In the beginning, Luke recommends starting every meeting with a line like, “This is a predictive meeting, not a status update. I hired all of you, I know you’re great at your jobs, and I don’t need you to justify your salary with a list of tasks. I want to hear about outcomes, not activities. Tell me where you are in relation to your goals.”

And when you catch people slipping back into old habits, be firm. Say, “I don’t need to know what you’ve done. I need to know if you’re going to meet your goals. Tell me about that.”

Help Your Teams Follow Through

The easier you make this process for your team, the likelier they are to embrace it. Luke recommended providing tools that make the process as effortless as possible.

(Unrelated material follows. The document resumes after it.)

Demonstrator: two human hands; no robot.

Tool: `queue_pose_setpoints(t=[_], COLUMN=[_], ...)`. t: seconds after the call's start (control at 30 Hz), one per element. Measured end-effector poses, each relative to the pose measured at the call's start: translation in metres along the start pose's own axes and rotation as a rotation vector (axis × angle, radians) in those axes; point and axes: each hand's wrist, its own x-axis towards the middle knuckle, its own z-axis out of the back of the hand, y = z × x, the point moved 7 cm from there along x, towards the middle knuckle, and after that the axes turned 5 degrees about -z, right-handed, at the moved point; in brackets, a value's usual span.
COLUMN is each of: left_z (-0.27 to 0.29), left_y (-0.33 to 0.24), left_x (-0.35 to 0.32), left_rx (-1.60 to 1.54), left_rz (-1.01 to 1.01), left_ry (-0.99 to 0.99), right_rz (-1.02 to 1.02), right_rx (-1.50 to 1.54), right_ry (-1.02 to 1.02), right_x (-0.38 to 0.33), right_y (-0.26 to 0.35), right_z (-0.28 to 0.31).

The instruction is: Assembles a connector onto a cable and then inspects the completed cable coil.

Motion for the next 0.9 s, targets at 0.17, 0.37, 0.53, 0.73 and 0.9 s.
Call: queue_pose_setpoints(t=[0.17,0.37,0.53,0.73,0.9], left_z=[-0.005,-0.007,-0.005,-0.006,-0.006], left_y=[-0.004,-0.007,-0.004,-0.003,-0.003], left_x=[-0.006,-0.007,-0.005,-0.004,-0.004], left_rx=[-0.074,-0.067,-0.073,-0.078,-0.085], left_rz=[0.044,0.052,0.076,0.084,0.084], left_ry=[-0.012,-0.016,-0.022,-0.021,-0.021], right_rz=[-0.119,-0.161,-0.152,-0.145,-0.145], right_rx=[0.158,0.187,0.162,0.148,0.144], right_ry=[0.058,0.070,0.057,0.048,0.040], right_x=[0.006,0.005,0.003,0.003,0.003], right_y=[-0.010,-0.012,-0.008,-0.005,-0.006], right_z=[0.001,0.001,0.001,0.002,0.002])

In particular, he told me about a meeting template he had his people use as they were learning the new system. This form had five fields for each team to fill out:

  • The department’s quarterly or annual goal,
  • A prediction as to whether or not the goal will be achieved,
  • An estimate of the final numbers or outcome,
  • Data or historical performance to back up the prediction, and
  • A confidence rating for all of the above.

If you can train your team to fill this template out before each meeting, it’s only a matter of time (about 66 days, according to this article by James Clear (@james_clear) until they begin to naturally think and act that way.

To make this even easier, we went ahead and created a free template for you in advance. Download it below!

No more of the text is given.